(Raw data begins)

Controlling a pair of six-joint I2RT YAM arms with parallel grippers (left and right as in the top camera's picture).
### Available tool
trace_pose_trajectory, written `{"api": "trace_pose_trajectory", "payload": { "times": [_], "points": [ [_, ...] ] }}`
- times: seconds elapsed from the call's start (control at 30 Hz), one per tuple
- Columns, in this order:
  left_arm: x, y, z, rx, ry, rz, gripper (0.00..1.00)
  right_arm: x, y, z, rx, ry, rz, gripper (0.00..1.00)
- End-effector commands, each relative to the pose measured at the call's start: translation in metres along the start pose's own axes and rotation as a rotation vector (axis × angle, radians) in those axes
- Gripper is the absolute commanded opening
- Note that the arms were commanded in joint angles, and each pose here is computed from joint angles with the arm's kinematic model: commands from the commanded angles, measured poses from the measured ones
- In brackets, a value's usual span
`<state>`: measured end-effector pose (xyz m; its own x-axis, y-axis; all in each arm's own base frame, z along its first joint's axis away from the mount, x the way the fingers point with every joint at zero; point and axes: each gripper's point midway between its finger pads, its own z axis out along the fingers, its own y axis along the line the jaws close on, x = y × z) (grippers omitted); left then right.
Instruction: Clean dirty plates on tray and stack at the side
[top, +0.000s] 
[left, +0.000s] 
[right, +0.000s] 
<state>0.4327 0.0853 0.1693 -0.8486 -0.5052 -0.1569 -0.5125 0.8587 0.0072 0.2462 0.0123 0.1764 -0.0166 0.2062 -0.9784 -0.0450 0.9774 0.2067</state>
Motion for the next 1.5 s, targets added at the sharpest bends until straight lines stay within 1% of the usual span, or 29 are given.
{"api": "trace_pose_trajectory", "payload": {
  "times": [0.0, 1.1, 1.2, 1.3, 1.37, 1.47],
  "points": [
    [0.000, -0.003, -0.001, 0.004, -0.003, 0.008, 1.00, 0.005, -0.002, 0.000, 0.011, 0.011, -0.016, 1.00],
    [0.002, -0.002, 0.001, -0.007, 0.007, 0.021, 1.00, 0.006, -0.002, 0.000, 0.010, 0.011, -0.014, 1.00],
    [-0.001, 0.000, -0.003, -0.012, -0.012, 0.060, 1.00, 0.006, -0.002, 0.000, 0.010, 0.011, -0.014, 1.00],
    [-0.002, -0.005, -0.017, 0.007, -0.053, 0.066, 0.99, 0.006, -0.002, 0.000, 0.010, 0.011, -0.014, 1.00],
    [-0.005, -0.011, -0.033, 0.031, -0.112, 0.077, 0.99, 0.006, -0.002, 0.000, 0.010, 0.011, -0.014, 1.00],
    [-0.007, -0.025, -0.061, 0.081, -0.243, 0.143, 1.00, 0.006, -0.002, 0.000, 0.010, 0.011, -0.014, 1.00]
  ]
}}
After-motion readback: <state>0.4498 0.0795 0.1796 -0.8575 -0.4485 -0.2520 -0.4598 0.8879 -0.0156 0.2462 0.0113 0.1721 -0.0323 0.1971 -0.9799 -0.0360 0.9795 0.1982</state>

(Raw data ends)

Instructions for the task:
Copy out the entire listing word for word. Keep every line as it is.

Response to this exercise:
Controlling a pair of six-joint I2RT YAM arms with parallel grippers (left and right as in the top camera's picture).
### Available tool
trace_pose_trajectory, written `{"api": "trace_pose_trajectory", "payload": { "times": [_], "points": [ [_, ...] ] }}`
- times: seconds elapsed from the call's start (control at 30 Hz), one per tuple
- Columns, in this order:
  left_arm: x, y, z, rx, ry, rz, gripper (0.00..1.00)
  right_arm: x, y, z, rx, ry, rz, gripper (0.00..1.00)
- End-effector commands, each relative to the pose measured at the call's start: translation in metres along the start pose's own axes and rotation as a rotation vector (axis × angle, radians) in those axes
- Gripper is the absolute commanded opening
- Note that the arms were commanded in joint angles, and each pose here is computed from joint angles with the arm's kinematic model: commands from the commanded angles, measured poses from the measured ones
- In brackets, a value's usual span
`<state>`: measured end-effector pose (xyz m; its own x-axis, y-axis; all in each arm's own base frame, z along its first joint's axis away from the mount, x the way the fingers point with every joint at zero; point and axes: each gripper's point midway between its finger pads, its own z axis out along the fingers, its own y axis along the line the jaws close on, x = y × z) (grippers omitted); left then right.
Instruction: Clean dirty plates on tray and stack at the side
[top, +0.000s] 
[left, +0.000s] 
[right, +0.000s] 
<state>0.4327 0.0853 0.1693 -0.8486 -0.5052 -0.1569 -0.5125 0.8587 0.0072 0.2462 0.0123 0.1764 -0.0166 0.2062 -0.9784 -0.0450 0.9774 0.2067</state>
Motion for the next 1.5 s, targets added at the sharpest bends until straight lines stay within 1% of the usual span, or 29 are given.
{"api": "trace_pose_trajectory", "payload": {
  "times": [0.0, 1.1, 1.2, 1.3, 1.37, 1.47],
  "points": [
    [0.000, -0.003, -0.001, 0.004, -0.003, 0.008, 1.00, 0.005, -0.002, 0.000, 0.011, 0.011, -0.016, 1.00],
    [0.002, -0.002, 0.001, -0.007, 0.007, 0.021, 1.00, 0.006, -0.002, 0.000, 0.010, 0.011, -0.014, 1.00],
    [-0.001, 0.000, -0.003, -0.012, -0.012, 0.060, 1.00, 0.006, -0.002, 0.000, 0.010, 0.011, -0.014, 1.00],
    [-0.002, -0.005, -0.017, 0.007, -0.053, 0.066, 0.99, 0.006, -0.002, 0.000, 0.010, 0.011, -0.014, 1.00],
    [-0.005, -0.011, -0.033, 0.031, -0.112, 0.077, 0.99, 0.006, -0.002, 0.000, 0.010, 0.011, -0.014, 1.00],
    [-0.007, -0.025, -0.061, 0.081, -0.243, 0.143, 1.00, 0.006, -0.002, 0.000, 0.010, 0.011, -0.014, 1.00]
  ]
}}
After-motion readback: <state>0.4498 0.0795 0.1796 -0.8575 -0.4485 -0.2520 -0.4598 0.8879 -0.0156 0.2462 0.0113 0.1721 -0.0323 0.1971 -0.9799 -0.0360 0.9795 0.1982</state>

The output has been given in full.